• TRY IT
Using the data beneath, show every line that includes the word "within".

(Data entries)
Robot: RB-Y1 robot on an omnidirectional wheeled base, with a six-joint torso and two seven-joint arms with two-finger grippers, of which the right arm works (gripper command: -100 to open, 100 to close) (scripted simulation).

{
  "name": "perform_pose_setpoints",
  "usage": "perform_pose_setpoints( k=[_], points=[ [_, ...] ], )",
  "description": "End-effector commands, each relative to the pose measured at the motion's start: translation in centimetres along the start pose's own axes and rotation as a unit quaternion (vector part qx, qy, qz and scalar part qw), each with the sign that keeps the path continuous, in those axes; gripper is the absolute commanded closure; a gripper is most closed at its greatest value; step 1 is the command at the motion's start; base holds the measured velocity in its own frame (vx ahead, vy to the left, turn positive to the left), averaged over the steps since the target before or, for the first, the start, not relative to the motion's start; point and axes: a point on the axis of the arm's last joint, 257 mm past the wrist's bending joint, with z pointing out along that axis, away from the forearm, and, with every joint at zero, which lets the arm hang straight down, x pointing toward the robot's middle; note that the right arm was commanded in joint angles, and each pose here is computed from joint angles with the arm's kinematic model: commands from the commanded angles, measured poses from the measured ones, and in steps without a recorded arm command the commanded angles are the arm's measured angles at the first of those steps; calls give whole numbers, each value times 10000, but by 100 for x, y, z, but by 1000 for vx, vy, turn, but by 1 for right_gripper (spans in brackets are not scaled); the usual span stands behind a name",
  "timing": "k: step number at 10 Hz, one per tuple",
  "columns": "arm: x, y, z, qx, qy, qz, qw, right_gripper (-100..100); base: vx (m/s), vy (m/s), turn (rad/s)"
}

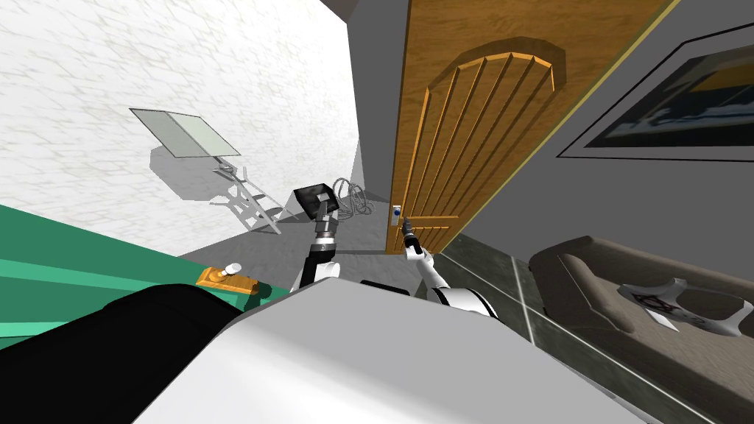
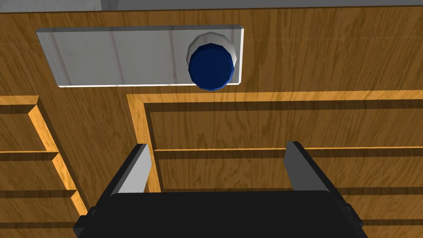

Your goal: Push the door open

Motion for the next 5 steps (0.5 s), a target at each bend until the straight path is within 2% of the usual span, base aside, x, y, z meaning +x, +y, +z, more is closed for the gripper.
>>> perform_pose_setpoints(
  k=[1,2,3,4,5],
  points=[
    [-172,1,-2,1,-61,-126,9999,-100,12,-13,-12],
    [-283,4,-5,2,-100,-208,9997,-100,30,-19,-5],
    [-283,4,-5,2,-100,-208,9997,-100,31,-19,-4],
    [-73,0,-2,1,-15,-64,10000,-100,-38,28,10],
    [16,0,-1,0,18,0,10000,-100,-36,30,11]
  ],
)
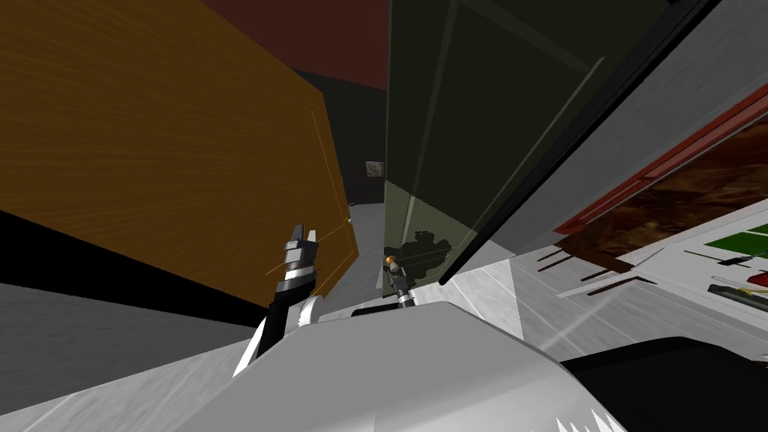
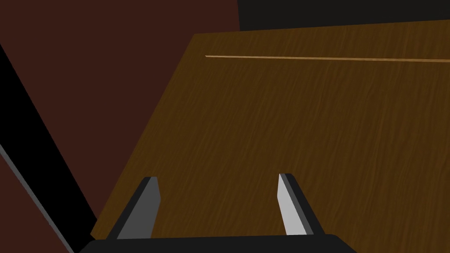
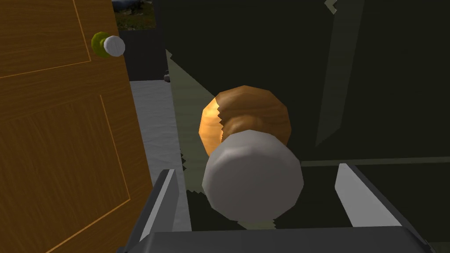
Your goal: Push the door open
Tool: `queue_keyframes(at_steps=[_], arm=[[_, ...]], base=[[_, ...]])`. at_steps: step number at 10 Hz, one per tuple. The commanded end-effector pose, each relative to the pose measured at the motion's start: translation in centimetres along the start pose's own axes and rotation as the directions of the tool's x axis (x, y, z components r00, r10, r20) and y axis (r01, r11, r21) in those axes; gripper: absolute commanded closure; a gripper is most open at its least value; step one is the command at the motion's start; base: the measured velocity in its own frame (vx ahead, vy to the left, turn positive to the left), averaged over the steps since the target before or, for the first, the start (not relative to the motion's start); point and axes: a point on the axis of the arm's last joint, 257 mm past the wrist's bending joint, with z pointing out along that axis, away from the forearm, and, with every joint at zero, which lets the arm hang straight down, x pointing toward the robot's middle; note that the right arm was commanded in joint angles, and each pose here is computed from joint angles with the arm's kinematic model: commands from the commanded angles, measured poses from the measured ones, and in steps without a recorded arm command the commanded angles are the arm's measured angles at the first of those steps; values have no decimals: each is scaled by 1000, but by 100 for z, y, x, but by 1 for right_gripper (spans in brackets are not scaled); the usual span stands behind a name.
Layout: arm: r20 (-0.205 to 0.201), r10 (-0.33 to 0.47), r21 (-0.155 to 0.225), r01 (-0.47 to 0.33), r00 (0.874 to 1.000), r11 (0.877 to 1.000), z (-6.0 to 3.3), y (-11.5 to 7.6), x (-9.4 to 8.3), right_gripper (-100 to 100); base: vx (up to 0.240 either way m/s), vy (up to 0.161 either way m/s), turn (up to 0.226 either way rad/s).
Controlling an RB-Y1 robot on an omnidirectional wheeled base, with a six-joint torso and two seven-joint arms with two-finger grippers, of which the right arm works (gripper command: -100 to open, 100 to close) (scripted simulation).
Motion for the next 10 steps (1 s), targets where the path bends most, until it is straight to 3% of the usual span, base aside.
queue_keyframes(at_steps=[1, 2, 3, 8, 10], arm=[[0, 1, -6, -1, 1000, 1000, 1, 35, -19, -100], [0, 0, -3, 0, 1000, 1000, 1, 24, -14, -100], [0, 0, -3, 0, 1000, 1000, 1, 24, -14, 100], [0, 0, -3, 0, 1000, 1000, 1, 24, -14, 100], [-3, -5, -19, 5, 1000, 1000, 61, 60, -5, 100]], base=[[204, 55, 38], [89, 25, 5], [-10, -6, -11], [-8, -3, 6], [154, 16, -65]])
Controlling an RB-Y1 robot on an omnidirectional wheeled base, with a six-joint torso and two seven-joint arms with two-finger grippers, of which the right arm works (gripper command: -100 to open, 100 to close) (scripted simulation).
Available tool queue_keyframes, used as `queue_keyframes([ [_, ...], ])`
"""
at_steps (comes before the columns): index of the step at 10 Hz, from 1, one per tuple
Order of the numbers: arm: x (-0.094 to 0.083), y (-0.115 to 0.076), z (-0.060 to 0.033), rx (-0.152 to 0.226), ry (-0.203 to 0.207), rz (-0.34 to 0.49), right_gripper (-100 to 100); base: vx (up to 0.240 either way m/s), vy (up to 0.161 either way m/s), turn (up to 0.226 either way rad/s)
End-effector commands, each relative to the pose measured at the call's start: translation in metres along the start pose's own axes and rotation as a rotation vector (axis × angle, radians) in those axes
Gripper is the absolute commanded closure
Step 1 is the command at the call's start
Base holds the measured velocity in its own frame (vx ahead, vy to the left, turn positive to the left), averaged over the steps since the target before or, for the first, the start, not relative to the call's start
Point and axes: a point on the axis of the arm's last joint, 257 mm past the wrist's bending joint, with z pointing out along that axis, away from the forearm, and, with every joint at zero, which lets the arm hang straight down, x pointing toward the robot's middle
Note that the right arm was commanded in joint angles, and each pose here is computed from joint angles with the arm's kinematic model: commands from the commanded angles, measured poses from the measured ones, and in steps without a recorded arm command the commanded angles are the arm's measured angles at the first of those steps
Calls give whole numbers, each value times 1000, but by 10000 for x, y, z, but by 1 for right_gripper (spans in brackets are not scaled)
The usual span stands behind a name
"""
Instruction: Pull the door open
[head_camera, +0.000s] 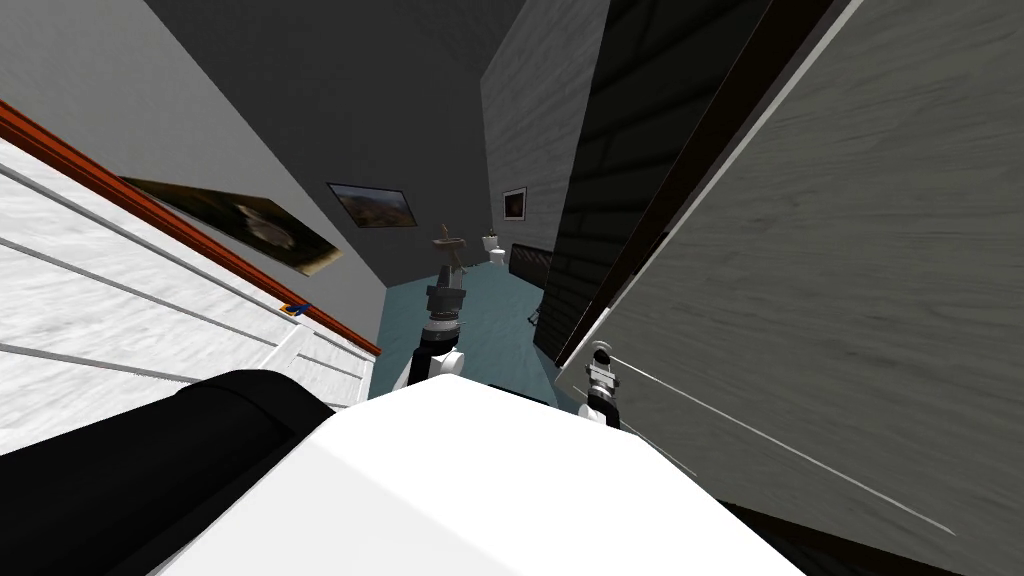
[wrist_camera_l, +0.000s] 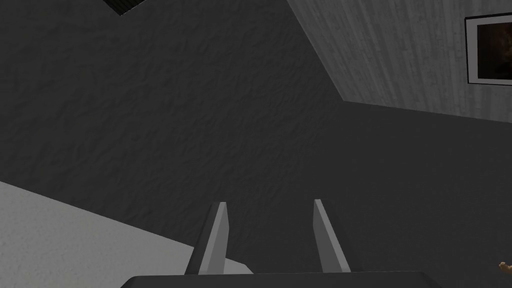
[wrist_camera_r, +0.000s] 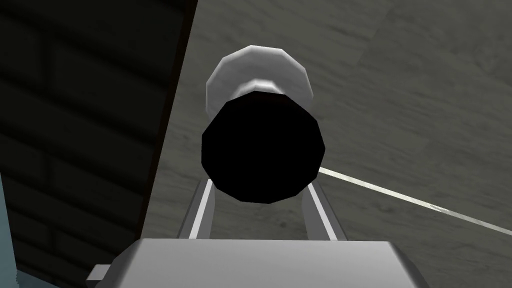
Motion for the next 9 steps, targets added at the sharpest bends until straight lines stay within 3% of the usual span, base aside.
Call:
queue_keyframes([
  [1,132,68,82,-16,29,14,100,-9,-6,5],
  [4,90,172,79,-43,18,108,100,-22,-15,133],
  [7,21,171,50,-41,3,102,100,-10,-8,19],
  [9,76,207,78,-52,15,140,100,-3,-3,41],
])
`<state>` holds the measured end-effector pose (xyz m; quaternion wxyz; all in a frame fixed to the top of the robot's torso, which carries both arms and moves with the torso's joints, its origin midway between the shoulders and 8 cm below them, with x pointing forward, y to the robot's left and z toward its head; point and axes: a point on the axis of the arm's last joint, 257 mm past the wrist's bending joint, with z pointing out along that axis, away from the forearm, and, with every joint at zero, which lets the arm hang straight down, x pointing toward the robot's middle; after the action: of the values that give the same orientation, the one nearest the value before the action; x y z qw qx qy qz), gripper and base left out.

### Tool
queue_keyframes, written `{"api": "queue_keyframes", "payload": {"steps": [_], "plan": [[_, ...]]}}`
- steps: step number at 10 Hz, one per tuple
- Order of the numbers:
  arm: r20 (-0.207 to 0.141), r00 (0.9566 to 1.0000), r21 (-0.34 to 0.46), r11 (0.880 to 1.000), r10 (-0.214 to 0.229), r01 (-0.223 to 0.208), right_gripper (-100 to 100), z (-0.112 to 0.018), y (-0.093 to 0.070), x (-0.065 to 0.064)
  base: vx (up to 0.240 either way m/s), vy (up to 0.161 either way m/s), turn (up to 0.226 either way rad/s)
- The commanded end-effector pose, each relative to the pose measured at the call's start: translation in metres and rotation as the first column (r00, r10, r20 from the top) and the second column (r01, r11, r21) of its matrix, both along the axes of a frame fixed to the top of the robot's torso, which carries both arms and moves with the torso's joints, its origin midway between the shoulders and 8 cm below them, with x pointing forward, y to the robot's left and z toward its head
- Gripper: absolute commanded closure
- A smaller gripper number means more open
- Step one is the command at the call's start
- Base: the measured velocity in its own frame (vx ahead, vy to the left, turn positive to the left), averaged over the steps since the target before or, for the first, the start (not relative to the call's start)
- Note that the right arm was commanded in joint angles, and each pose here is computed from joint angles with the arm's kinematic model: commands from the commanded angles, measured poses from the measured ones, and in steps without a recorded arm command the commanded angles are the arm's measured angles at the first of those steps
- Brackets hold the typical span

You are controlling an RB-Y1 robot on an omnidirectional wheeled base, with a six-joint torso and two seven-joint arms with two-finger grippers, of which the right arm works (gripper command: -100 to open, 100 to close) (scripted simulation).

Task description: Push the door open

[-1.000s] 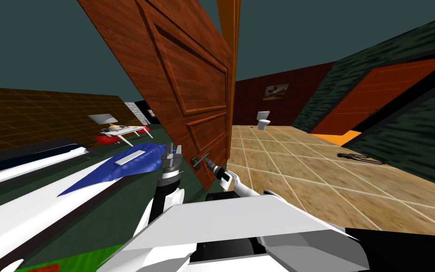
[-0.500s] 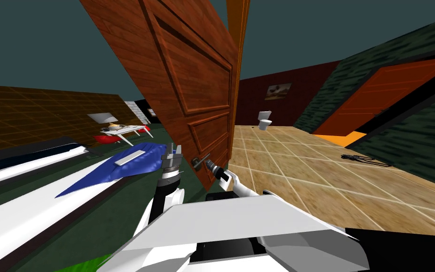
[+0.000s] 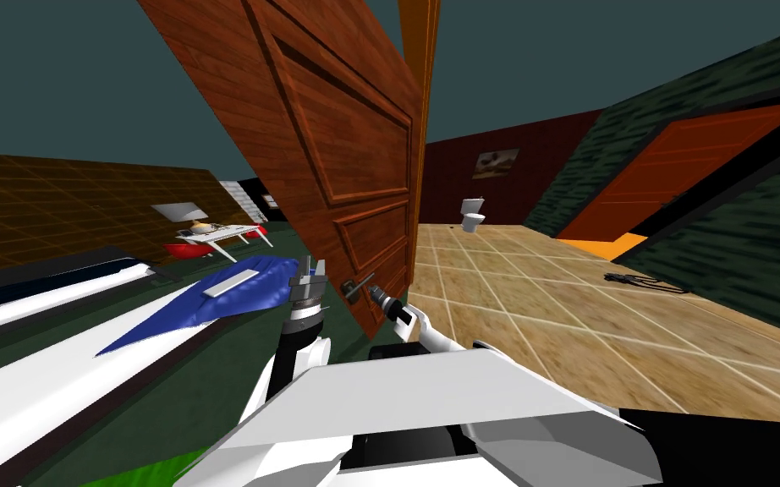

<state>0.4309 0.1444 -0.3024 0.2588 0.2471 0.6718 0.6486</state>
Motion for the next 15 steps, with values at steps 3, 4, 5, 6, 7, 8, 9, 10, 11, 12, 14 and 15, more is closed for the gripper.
{"api": "queue_keyframes", "payload": {"steps": [3,4,5,6,7,8,9,10,11,12,14,15], "plan": [[-0.009,0.9999,0.035,0.999,-0.006,0.006,-100,0.007,0.003,-0.001,-0.216,-0.132,-0.07],[-0.008,1.0,0.023,1.0,-0.006,0.006,-100,0.003,0.001,0.0,-0.102,-0.056,-0.004],[-0.004,0.9999,0.004,1.0,-0.017,0.017,-100,-0.002,-0.009,0.004,0.065,0.08,0.046],[-0.002,0.9998,0.001,1.0,-0.019,0.019,-100,-0.003,-0.011,0.006,0.094,0.183,0.025],[-0.002,0.9998,-0.001,1.0,-0.021,0.021,-100,-0.003,-0.012,0.007,0.125,0.165,-0.001],[0.0,0.9997,-0.001,1.0,-0.024,0.024,-100,-0.002,-0.012,0.008,0.184,0.162,0.025],[0.001,0.9997,0.004,1.0,-0.026,0.026,-100,-0.001,-0.011,0.009,0.167,0.165,0.033],[0.001,0.9996,0.012,1.0,-0.027,0.027,-100,0.003,-0.007,0.01,0.154,0.163,0.028],[0.001,0.9996,0.022,0.999,-0.027,0.026,-100,0.006,-0.002,0.01,0.126,0.154,0.021],[0.001,0.9996,0.016,1.0,-0.026,0.026,-100,0.003,-0.004,0.009,0.049,0.064,-0.007],[0.001,0.9996,0.016,1.0,-0.026,0.026,100,0.003,-0.004,0.009,-0.01,-0.018,0.004],[0.001,0.9996,0.016,1.0,-0.026,0.026,100,0.003,-0.004,0.009,-0.014,-0.02,0.005]]}}
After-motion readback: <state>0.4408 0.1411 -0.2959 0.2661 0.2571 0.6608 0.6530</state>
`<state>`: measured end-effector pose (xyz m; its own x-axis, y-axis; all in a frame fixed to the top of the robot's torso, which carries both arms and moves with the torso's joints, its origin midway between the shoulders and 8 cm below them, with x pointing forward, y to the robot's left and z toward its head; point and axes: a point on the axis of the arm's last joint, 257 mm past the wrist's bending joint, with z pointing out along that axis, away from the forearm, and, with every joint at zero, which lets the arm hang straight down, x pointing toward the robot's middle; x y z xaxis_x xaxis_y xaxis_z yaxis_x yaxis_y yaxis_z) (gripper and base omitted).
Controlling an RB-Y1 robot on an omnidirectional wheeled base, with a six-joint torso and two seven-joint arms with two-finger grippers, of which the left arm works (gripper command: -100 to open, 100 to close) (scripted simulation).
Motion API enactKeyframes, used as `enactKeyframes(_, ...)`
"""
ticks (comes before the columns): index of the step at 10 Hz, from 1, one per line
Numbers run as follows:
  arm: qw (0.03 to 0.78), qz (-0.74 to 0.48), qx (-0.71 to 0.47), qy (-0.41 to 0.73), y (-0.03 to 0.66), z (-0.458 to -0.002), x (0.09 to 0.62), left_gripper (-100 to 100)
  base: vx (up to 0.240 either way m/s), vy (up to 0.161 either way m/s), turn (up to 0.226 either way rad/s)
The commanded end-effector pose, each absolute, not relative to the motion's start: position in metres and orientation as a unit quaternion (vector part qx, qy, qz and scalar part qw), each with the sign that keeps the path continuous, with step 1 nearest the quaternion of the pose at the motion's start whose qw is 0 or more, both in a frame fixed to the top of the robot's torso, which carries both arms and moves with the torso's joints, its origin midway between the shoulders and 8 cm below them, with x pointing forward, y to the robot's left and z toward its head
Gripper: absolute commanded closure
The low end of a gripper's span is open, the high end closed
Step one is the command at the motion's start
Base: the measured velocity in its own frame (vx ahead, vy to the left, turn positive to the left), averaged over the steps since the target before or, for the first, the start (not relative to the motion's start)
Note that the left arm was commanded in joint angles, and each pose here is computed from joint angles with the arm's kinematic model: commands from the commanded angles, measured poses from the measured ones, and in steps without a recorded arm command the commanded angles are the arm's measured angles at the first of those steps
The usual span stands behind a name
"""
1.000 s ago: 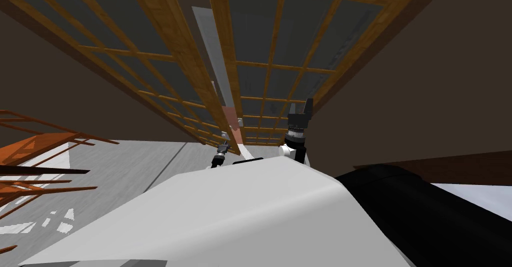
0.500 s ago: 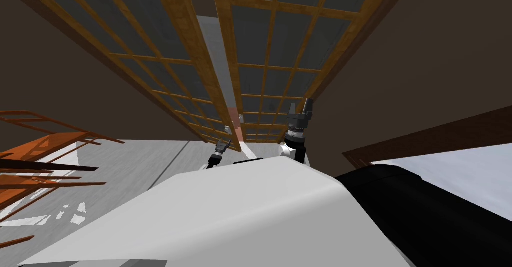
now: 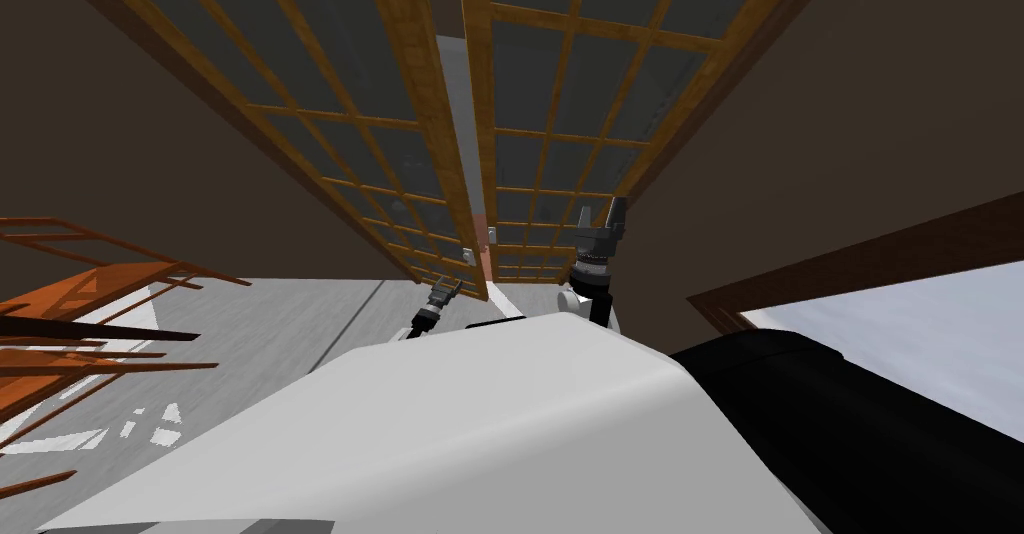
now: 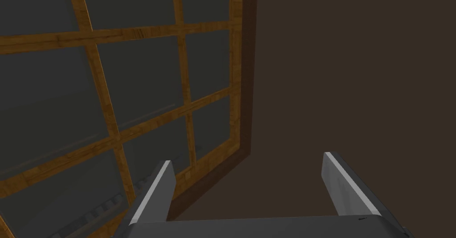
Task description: Pull the door open
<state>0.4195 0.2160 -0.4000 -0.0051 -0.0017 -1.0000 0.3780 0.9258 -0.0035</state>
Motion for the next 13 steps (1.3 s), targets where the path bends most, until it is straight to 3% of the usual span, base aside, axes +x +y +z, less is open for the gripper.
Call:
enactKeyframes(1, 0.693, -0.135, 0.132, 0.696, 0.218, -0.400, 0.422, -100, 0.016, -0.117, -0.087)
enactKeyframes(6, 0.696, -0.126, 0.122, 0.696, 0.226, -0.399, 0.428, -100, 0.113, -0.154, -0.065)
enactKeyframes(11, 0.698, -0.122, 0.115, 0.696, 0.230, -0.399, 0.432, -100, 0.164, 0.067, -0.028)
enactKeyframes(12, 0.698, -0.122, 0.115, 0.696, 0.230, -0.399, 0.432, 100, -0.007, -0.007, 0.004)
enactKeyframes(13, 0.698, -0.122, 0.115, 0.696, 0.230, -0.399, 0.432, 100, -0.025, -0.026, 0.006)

• REPLY
Motion for the next 5 steps (0.5 s), a target at each bend until the straight path is within 2% of the usual span, base aside, x, y, z meaning +x, +y, +z, more is closed for the gripper.
Motion for the next 9 steps, targets added at the sharpest bends until straight lines stay within 3% of the usual span, base aside.

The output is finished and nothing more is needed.